Expert Design Control Services by Innovenn

What are Design Controls?

Design Controls are a set of product development processes and procedures that medical device manufacturers must follow to ensure that their products are safe and effective for their intended use. This process is utilized to confirm the medical device meets the user needs, requirements and intended uses. Controls for the design and development processes are a requirement of regulatory agencies worldwide. While the FDA enforces Design Control requirements through 21 CFR part 820 in the United States, ISO 13485 is an international standard for quality management systems. Adherence to ISO 13485 shows a global consistency in regulations for basic Design Control elements for medical devices in all countries. Design Controls provide a framework for developing outputs and records that are maintained in the design history file of a medical device throughout its life cycle.

Design Controls Process

The Design Controls process comprises several phases, including:


Design and Development Planning: Establish plans that describe the design and development activities. This includes how the project team members will communicate with each other, their roles and responsibilities, timelines, and sequence of activities.


User Needs: Identify the needs of the end-user and the intended use of the device. The intended use what the device will be used for.


Design Input: Define the design requirements for the device, such as its performance specifications and acceptance criteria.


Design Output: Develop the device’s design, including its specifications, drawings, and other documentation.


Design Verification: Test and evaluate the device to ensure that it meets the design requirements and specifications, meaning that the design outputs meet the design inputs.

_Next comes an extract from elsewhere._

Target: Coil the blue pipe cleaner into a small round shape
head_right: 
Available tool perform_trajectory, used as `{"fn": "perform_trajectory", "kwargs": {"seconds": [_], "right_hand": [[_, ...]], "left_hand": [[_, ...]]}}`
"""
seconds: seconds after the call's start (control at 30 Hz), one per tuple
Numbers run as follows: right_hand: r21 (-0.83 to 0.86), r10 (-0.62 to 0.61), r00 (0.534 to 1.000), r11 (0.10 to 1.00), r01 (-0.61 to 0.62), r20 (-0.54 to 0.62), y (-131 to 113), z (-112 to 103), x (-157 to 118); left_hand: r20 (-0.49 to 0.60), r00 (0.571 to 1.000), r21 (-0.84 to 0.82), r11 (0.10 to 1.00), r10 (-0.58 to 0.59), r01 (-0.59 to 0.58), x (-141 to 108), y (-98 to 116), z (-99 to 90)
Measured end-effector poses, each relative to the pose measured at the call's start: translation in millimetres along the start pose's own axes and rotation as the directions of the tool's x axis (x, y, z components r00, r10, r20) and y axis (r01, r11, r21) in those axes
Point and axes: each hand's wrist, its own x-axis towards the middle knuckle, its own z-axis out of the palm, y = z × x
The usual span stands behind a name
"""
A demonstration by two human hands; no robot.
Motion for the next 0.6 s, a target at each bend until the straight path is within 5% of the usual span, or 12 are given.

Design Validation: Test the device in its intended environment and use conditions to ensure that it is safe and effective for its intended use. Testing also ensures that the medical device meets the user requirements.


Design Transfer: Transfer the design of the device from the development stage to the manufacturing stage.


Design Changes: Manage and document any changes made to the device’s design throughout its life cycle.


Design Review: Review the design and development phases to evaluate if the design is ready to move to the next phase of development. A review is typically planned at the end of each phase, but the number of reviews varies based on the complexity of the device’s design. The design review frequency is defined up front in the Design and Development planning.

What is a Design History File and Why is it Important?

A Design History File (DHF) is a collection of documents and records that provide a complete history of the device’s design and development. The DHF is an important tool for demonstrating compliance with the FDA’s Design Control requirements and should include all documentation related to the device’s design, testing, and production.

Do I Need to Use Design Controls for My Medical Device?

Design Controls are required for all medical devices, regardless of their classification (Class I, II, III). However, the level of documentation required will vary depending on the device’s classification and the level of risk to the user or patient. Class III devices, which are considered high-risk, will require the most extensive documentation and testing.

Comparison of Design Control Requirements for Class I, II, and III Medical Devices

Class I Class II Class III
Minimal documentation and testing requirements Moderate documentation and testing requirements Extensive documentation and testing requirements
Examples include simple devices such as bandages and elastic bandages Examples include devices such as powered wheelchairs and surgical drapes Examples include devices such as implantable pacemakers and heart valves
Generally considered low-risk Generally considered moderate-risk Generally considered high-risk

Why Choose Innovenn?

At Innovenn, our team of experts has the experience and knowledge to guide you through the complex Design Control process. With over 250 years of collective experience, our team has the skills and resources to help you develop a medical device that is safe and effective for its intended use. We understand the importance of getting your device to market as quickly and efficiently as possible and will work closely with you to support regulatory submissions. By choosing the Innovenn team to support you as you develop your device, you’re choosing experts to support you in establishing Design Controls and curating key documentation for your Design History File.


Do I need to have a Design History File for my Class I medical device?

Yes, a Design History File is required for all medical devices regardless of their classification.


What is the difference between Design Verification and Design Validation?

Design Verification is the process of testing and evaluating the device to ensure that it meets the design requirements and specifications. Design Validation is the process of testing the device in its intended environment and use conditions to ensure that it is safe and effective and meets the intended use.

Can I outsource the Design Control process?

Yes, manufacturers can choose to outsource some or all of the Design Control process to a third-party consultant or service provider. It is important to ensure that the provider is experienced and knowledgeable in the Design Control process and FDA regulations. A detailed Design and Development Plan will need to be established describing roles and responsibilities throughout the development of the product.

How often should I review and update my Design History File?

The frequency of review and update of Design History File should be based on the product/project specific plans outlined by the manufacturer dictated by the Quality Management System. It is important to ensure that the DHF is a living process, is up-to-date, and includes all relevant information about the design and development of the device throughout its life cycle.